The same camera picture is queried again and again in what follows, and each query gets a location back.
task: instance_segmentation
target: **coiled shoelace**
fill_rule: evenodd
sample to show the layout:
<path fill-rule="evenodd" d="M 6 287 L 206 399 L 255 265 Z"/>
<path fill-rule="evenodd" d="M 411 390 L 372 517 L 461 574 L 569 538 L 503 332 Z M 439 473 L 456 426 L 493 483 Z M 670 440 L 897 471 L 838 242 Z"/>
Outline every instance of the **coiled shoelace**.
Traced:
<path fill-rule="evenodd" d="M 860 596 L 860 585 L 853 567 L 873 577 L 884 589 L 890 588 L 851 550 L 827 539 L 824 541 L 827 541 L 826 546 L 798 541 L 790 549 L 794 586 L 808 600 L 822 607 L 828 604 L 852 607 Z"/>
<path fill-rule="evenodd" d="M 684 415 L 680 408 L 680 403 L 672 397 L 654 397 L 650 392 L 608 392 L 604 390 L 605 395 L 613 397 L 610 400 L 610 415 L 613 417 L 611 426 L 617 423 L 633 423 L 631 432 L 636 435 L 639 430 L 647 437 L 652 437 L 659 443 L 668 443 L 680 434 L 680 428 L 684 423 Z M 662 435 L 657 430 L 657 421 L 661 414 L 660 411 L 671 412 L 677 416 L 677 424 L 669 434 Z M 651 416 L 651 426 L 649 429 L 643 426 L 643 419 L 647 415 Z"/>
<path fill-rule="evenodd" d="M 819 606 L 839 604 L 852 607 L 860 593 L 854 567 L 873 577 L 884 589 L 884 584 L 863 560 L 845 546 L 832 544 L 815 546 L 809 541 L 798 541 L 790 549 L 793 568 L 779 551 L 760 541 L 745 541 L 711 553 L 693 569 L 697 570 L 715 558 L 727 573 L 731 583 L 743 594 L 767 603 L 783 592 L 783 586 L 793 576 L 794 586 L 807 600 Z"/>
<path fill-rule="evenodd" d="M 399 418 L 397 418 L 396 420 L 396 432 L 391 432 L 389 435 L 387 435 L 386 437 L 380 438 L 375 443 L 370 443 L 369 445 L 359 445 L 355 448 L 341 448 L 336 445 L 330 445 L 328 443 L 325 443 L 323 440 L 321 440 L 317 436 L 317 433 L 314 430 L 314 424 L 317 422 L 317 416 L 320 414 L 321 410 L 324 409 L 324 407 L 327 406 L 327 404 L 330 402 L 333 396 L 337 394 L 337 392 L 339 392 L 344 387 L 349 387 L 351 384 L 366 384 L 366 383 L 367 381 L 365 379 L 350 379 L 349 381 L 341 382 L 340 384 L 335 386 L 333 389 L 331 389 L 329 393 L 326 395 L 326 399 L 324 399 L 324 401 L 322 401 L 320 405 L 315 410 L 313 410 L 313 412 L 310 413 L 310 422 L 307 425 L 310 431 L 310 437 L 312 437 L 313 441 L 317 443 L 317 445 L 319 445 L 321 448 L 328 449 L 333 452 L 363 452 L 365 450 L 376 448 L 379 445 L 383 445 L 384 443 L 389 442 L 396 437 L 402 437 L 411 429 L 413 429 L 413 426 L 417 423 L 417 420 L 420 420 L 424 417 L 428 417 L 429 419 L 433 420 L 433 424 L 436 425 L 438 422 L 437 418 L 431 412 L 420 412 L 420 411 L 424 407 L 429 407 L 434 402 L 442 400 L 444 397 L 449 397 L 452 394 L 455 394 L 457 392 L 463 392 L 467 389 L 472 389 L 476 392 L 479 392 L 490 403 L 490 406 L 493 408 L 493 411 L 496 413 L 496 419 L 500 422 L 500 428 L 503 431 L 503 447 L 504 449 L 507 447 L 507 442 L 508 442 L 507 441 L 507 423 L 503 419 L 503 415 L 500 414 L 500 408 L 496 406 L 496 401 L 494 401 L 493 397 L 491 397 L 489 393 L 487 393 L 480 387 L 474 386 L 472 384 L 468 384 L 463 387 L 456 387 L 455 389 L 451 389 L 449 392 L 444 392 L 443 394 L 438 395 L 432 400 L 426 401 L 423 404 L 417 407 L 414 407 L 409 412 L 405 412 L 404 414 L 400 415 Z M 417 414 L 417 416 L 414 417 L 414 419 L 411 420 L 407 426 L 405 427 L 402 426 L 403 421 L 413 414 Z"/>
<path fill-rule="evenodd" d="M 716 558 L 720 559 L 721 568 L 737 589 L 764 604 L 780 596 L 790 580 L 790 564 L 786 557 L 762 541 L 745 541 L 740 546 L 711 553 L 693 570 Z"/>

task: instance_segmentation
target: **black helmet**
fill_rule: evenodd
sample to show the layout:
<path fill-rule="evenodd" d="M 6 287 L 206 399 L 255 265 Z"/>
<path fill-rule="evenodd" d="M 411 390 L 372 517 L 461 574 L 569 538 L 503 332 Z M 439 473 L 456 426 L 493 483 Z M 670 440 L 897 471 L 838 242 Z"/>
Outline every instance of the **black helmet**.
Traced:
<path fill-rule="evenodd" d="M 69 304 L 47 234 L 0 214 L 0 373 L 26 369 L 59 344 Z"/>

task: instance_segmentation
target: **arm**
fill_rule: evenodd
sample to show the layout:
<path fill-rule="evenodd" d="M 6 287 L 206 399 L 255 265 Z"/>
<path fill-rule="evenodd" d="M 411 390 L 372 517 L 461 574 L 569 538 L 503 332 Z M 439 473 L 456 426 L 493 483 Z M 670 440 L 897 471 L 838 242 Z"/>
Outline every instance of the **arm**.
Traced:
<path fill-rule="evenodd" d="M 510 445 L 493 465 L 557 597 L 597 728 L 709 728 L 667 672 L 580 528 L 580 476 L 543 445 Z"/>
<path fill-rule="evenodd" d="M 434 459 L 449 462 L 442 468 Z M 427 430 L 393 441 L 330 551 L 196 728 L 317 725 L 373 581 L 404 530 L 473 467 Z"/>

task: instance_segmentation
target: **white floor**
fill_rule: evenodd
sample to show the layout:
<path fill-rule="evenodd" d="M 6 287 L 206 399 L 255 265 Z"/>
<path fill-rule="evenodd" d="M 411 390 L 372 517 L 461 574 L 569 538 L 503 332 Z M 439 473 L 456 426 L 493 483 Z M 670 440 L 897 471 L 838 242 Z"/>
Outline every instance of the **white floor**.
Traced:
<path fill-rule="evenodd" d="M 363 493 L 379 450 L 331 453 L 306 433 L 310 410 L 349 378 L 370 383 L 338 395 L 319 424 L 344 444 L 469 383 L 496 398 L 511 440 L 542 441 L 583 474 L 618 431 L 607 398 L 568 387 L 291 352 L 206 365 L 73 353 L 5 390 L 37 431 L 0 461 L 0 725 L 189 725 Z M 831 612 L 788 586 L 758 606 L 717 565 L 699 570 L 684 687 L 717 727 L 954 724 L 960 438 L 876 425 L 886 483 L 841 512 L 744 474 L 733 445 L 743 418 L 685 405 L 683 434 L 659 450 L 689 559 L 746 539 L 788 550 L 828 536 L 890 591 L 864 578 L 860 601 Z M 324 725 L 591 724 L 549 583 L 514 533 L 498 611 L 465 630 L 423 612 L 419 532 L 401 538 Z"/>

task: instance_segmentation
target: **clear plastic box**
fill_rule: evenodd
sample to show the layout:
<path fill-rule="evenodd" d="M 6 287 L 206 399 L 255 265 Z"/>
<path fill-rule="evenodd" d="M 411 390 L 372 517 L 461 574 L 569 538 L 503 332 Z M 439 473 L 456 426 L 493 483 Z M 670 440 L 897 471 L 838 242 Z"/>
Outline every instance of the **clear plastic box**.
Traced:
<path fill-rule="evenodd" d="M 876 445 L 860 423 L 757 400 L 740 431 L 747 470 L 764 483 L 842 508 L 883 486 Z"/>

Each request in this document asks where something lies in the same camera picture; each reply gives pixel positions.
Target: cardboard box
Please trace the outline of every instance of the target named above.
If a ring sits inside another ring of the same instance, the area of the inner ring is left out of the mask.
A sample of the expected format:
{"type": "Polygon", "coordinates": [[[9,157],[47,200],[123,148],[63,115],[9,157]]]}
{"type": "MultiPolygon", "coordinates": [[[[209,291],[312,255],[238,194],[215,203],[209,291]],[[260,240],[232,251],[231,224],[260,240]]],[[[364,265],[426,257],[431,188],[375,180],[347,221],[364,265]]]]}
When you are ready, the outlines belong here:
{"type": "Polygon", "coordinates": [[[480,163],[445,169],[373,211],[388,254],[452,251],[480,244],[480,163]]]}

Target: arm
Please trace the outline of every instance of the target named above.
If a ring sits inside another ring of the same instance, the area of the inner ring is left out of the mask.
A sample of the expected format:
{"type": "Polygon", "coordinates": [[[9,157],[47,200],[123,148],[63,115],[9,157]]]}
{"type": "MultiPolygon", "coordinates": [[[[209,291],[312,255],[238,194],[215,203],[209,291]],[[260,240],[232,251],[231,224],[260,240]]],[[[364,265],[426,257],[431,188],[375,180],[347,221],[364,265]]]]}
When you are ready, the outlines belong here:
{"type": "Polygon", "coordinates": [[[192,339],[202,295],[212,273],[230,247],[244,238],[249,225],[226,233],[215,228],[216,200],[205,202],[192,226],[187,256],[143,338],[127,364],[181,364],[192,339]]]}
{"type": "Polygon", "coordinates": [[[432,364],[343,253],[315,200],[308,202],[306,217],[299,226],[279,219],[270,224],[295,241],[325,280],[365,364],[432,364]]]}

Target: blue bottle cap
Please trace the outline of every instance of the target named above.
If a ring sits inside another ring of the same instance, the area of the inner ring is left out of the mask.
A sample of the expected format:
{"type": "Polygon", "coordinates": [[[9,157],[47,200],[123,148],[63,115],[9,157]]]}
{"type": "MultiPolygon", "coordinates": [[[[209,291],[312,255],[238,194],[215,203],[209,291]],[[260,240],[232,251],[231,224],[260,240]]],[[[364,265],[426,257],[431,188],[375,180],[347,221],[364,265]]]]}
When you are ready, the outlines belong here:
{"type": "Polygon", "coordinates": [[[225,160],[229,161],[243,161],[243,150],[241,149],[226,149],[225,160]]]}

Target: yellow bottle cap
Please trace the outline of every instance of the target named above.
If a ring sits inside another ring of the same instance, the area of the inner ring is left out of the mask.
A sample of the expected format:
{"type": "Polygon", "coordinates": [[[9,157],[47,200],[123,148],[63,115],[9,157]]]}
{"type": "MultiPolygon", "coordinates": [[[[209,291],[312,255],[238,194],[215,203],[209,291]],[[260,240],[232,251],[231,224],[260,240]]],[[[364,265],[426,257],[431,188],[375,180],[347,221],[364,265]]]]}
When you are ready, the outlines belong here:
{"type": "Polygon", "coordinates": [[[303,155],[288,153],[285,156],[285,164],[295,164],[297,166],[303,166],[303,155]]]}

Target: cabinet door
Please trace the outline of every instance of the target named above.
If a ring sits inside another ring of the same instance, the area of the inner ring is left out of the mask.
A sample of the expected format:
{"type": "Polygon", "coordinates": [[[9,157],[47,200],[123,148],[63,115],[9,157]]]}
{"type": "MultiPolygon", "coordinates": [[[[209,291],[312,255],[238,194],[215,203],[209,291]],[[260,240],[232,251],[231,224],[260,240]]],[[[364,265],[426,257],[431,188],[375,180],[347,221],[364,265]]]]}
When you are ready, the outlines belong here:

☆ ☆ ☆

* **DESCRIPTION OF THE TASK**: Reproduce word for word the material above, starting with the line that has "Outline every instance of the **arm**." and stopping after the line that has "Outline every instance of the **white".

* **EXPECTED ANSWER**:
Outline every instance of the **arm**.
Traced:
<path fill-rule="evenodd" d="M 510 445 L 493 465 L 557 597 L 597 728 L 709 728 L 667 672 L 580 528 L 580 476 L 543 445 Z"/>
<path fill-rule="evenodd" d="M 434 459 L 449 462 L 442 468 Z M 427 430 L 393 441 L 330 551 L 196 728 L 317 725 L 373 581 L 404 530 L 473 467 Z"/>

task: instance_segmentation
target: **white floor**
fill_rule: evenodd
sample to show the layout:
<path fill-rule="evenodd" d="M 6 287 L 206 399 L 255 265 Z"/>
<path fill-rule="evenodd" d="M 411 390 L 372 517 L 461 574 L 569 538 L 503 332 Z M 439 473 L 456 426 L 493 483 Z M 670 440 L 897 471 L 838 242 Z"/>
Outline every instance of the **white floor**.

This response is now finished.